Comecei falando de futebol e depois sobre política. No futebol, fomos bem. Sem revolta, só alguma frustração. Inobstante, quando passamos a falar de política… Bem, imaginem o que ele disse dos nossos representantes. Mas eu não queria falar de política, nem de futebol. Queria mesmo era saber da violência.
Travei com ele o seguinte diálogo, a propósito:
– Li as últimas estatísticas dando conta de que Fortaleza é uma das capitais mais violentas do mundo. O que o amigo acha dessa informação?
Ele, sem titubeio, respondeu:
-Tudo mentira. Essas estatísticas não condizem com a realidade. Aqui não tem violência coisa nenhuma. A violência daqui não é diferente das demais capitais.
Percebi que ele não gostou. Ficou exaltado com a minha indagação. Pensei: meu Deus, esse assunto não é do agrado do companheiro. Fiquei preocupado e silenciei.
Depois de uma pausa, ele perguntou de onde eu vinha. Respondi que era de São Luis do Maranhão. Ele, galhofeiro, com um sorriso maroto, como uma vingança, disse:
-Terra de fulano, hein?
Como eu já esperava pela provocação, reagi.
-Verdade. Mas prefiro dizer tratar-se da terra de Josué Montelo, Gonçalves Dias, Humberto de Campos, Aluisio de Azevedo, Agostinho Marques, Ferreira Gullar, Joãsinho Trinta, Lourival Serejo, Milson Coutinho, Nauro Machado, Viriato Correa, Turíbio Santos e Zeca Baleiro, dentre outros maranhenses ilustres.
Daí em diante, ele passou a falar de política, como se pretendesse fugir do tema violência. Disse o diabo de todos. Do Ceará não escapou ninguém. Disse horrores de Lula e Dilma. Parecia odiá-los.
Diante de mais essa reação, dei um refresco, falei mal de alguns políticos e elogiei outros. Fiz ver a ele que há, sim, pessoas de bem no mundo da política e que não é justo a generalização.
Dei um tempo, o shopping se aproximando, e voltei ao tema que me preocupava: violência.
-Sim, amigo, e a violência?! Fortaleza é ou não uma cidade violenta?
Ele me olhou com a cara de quem não gostou da minha insistência, e disparou:
-O senhor quer saber de uma cosia? Essa violência de que falam tem uma explicação. É que nessas estatísticas fajutas, entram as mortes de marginais. E a morte de bandido não conta, doutor.
E prosseguiu:
– O camarada está praticando um assalto ou acaba de praticar, a polícia chega, e ele afronta a policia…tem de morrer. Agora, levar isso em conta para dizer que Fortaleza é violenta, aí, meu amigo, já é demais.
Foi adiante.
– O senhor pode observar: são poucas as pessoas de bem nessa história. Só morre bandido. E bandido, repito, não conta. Bandido é feito pra morrer mesmo.

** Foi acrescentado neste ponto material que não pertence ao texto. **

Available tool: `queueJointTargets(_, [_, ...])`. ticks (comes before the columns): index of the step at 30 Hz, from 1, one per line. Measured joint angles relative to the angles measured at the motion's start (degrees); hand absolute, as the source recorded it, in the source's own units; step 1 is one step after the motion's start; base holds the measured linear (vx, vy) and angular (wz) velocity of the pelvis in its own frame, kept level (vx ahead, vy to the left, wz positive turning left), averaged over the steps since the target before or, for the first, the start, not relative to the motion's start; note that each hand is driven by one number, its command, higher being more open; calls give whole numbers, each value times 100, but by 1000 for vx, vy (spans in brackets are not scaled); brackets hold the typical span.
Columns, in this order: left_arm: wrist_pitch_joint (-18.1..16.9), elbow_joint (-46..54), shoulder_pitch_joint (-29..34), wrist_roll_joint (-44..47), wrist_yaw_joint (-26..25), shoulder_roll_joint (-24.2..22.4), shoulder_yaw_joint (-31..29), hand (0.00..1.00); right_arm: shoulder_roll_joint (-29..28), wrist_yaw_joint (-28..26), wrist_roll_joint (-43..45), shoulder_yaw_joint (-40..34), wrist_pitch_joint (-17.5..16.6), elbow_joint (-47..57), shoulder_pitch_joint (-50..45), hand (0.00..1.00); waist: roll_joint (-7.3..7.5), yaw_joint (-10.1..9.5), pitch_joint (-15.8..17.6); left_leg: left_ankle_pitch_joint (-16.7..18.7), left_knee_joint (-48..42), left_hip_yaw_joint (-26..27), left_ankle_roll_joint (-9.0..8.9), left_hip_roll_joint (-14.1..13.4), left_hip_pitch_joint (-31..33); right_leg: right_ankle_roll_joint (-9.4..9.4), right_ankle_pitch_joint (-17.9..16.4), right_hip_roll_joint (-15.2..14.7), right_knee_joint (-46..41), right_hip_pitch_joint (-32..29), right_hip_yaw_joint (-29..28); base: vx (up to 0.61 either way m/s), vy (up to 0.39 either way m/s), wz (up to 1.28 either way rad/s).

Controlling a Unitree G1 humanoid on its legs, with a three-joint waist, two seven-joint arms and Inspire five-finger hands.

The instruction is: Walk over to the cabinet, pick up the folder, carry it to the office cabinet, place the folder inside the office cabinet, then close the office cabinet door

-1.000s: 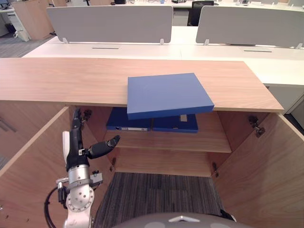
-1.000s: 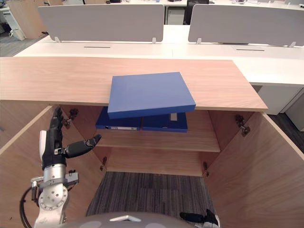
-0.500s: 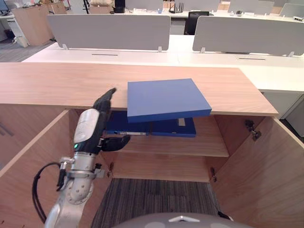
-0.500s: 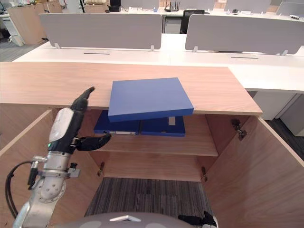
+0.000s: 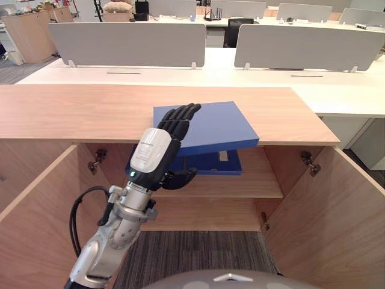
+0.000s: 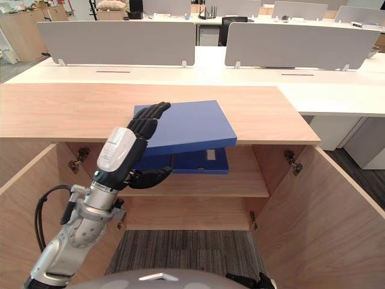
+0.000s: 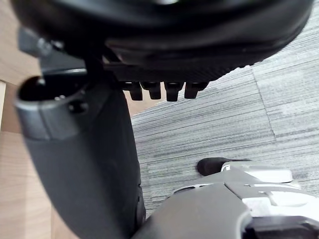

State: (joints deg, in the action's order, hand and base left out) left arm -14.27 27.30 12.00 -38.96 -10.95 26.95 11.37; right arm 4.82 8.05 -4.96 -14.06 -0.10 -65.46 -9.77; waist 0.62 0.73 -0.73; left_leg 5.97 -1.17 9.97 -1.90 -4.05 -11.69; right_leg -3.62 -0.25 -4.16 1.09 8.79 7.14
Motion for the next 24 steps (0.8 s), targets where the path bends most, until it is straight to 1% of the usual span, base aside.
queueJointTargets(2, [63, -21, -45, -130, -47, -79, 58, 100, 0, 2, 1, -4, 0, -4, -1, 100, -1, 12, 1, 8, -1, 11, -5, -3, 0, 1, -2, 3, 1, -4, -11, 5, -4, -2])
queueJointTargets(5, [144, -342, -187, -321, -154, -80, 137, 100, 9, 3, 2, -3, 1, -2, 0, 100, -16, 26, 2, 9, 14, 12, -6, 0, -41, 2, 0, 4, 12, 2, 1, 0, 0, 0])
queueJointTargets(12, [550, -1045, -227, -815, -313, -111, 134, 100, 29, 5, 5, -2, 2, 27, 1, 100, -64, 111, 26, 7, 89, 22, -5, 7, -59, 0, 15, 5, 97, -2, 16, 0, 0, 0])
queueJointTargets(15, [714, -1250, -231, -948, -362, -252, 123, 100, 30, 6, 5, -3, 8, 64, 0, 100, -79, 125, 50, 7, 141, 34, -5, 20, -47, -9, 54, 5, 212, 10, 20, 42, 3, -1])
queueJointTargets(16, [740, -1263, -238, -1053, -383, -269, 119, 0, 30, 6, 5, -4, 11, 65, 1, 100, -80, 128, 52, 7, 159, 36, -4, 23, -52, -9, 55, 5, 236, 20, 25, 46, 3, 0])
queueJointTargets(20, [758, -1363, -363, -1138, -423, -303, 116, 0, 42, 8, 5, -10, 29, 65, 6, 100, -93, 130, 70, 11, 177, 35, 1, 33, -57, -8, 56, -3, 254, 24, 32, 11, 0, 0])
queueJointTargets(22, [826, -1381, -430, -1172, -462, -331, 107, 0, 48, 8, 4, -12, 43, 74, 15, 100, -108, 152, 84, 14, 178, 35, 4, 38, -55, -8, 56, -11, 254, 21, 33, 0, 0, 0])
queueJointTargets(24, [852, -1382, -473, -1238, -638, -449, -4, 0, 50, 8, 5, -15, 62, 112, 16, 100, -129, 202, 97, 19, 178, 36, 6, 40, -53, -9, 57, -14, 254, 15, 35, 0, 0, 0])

Retruquei, mas confesso que o fiz temendo a reação dele:
-Sem julgamento? Na marra mesmo? Sem direito à defesa?
Ele me deu uma olhada de esguelha, e disparou:
– Defesa pra bandido, doutor? E quem é que vai esperar julgamento, doutor? Doutor, esses caras vão presos hoje e amanhã estão de volta à rua. Tem é que morrer mesmo. E não tem nada que contar essas mortes para efeito de estatísticas. Estatística é pra gente de bem. Bandido não conta, doutor, disse, elevando a voz.
– Esses caras, doutor – prosseguiu –, ou morrem em confronto com a polícia, ou são eles mesmos se matando por causa de droga. E tudo isso é coisa de periferia. Tem é que morrer mesmo, insistiu. São (sic) um bando de marginal que só faz mal à sociedade. Tirando esses bandidos das estatísticas, concluiu, o senhor pode crer que aqui não tem violência.
Estupefato, calei. Depois, pensei: Deus meu, a que ponto nós chegamos! Em que mundo estamos vivendo?! O ser humano não vale mais nada mesmo.
Segundo o nosso “analista urbano”, pessoas da periferia, os pobres, os ditos bandidos, esses devem mesmo morrer, e não servem nem mesmo para fins de estatística; não têm direito a um julgamento justo, ademais.
O que se deve lamentar, em face dessa visão enviesada, é que não são poucos os que pensam da mesma forma. Nas instâncias de controle, o que é lamentável, testemunhamos, com clareza, essa discriminação.